• YOUR ASSIGNMENT: From the entries below, list each line with "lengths".

===== RECORDS PROVIDED =====

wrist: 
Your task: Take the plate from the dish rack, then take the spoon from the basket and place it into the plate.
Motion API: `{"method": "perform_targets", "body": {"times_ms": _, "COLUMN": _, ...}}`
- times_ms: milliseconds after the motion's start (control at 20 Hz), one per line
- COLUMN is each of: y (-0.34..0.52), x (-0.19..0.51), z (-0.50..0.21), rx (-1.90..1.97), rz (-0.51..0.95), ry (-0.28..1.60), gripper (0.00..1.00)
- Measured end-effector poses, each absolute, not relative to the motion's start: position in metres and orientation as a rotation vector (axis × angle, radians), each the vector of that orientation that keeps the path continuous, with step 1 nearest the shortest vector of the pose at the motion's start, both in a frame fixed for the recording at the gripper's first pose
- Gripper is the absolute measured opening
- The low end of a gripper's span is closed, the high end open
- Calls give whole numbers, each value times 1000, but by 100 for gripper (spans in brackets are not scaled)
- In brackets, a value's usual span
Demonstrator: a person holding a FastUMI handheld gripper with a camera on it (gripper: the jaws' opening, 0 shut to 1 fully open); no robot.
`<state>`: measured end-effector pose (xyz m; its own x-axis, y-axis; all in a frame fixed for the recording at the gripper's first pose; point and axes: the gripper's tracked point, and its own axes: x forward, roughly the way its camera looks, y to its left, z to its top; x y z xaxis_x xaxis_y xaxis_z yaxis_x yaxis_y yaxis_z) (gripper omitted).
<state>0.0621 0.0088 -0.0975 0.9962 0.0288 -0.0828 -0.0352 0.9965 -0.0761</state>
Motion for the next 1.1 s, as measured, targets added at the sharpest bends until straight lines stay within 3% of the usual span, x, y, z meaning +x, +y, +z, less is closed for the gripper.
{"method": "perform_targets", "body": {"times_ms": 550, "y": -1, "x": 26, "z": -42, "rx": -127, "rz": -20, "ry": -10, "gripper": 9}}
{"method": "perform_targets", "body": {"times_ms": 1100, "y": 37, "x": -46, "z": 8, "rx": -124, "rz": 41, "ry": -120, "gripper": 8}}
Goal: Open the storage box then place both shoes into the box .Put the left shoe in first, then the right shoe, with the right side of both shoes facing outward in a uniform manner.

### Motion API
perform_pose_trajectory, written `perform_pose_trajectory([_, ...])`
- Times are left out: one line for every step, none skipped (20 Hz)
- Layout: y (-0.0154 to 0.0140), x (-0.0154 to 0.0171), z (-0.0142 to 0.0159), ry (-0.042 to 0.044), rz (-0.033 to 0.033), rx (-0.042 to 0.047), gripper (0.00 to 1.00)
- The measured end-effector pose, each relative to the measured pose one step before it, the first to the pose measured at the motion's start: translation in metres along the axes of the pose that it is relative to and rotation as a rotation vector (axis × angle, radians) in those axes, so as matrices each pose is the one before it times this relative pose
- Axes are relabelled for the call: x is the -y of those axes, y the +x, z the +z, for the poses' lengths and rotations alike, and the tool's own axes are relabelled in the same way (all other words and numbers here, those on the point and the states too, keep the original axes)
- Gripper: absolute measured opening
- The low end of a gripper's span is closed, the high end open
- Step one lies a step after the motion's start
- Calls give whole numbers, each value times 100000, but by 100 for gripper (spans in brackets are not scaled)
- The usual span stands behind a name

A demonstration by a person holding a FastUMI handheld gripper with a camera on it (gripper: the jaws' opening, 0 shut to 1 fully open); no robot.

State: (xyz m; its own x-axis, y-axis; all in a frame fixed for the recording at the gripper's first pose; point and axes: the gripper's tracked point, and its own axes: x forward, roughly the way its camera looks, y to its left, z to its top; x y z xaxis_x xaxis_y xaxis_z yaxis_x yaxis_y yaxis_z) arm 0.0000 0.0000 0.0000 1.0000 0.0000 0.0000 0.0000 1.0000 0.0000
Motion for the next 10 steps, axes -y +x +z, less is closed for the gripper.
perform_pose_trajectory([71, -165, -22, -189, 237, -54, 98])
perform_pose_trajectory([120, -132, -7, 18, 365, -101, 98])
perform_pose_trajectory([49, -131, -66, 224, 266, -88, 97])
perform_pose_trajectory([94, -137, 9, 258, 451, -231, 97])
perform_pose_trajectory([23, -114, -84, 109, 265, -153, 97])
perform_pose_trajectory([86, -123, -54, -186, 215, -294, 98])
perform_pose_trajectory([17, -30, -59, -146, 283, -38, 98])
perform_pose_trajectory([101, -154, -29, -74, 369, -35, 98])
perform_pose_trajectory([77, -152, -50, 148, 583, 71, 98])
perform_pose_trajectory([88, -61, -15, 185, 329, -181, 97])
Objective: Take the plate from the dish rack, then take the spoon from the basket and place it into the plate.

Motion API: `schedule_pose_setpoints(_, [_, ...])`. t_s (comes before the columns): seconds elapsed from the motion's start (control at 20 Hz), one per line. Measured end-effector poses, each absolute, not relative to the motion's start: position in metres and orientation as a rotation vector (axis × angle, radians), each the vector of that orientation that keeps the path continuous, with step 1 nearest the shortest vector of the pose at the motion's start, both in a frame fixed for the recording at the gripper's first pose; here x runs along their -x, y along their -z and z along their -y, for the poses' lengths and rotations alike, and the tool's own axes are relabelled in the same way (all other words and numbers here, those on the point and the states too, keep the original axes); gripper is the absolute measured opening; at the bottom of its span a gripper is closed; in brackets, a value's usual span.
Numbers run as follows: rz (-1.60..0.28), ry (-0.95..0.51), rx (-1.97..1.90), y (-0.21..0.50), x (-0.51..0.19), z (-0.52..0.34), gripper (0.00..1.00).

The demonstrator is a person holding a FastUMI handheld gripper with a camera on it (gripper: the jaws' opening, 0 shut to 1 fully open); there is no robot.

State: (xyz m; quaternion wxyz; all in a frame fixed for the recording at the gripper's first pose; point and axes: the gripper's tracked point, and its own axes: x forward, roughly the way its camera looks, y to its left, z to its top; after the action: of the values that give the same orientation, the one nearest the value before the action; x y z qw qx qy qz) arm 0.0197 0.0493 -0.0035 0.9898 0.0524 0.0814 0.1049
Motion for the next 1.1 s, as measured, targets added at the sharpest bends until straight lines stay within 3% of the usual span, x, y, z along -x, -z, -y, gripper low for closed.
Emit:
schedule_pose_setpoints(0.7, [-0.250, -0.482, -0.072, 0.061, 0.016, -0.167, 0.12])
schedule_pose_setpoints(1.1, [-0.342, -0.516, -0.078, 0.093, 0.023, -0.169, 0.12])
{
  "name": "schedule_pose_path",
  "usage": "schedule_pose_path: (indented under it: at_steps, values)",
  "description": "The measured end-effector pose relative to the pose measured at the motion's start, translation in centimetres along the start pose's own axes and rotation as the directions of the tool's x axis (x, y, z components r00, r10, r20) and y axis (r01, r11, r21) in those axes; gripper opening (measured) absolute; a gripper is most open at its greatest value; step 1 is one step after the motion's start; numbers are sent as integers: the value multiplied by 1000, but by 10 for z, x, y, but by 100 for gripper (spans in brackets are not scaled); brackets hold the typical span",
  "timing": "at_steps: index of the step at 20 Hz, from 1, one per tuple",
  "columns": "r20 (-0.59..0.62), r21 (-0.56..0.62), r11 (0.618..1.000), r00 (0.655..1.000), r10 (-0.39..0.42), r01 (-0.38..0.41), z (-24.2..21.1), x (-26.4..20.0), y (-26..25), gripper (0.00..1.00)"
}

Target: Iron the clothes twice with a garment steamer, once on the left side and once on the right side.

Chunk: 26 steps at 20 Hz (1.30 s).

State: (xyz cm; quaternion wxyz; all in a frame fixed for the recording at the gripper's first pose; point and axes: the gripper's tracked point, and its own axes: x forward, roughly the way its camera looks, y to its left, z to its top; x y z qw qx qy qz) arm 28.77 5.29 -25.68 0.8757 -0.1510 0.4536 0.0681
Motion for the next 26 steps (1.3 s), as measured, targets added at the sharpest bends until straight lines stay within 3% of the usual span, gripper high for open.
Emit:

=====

• RESULT:
- Axes are relabelled for the call: x is the -y of those axes, y the +x, z the +z, for the poses' lengths and rotations alike, and the tool's own axes are relabelled in the same way (all other words and numbers here, those on the point and the states too, keep the original axes)
Motion API: `schedule_pose_setpoints(_, [_, ...])`. t_s (comes before the columns): seconds elapsed from the motion's start (control at 20 Hz), one per line. Measured end-effector poses, each absolute, not relative to the motion's start: position in metres and orientation as a rotation vector (axis × angle, radians), each the vector of that orientation that keeps the path continuous, with step 1 nearest the shortest vector of the pose at the motion's start, both in a frame fixed for the recording at the gripper's first pose; here x runs along their -x, y along their -z and z along their -y, for the poses' lengths and rotations alike, and the tool's own axes are relabelled in the same way (all other words and numbers here, those on the point and the states too, keep the original axes); gripper is the absolute measured opening; at the bottom of its span a gripper is closed; in brackets, a value's usual span.

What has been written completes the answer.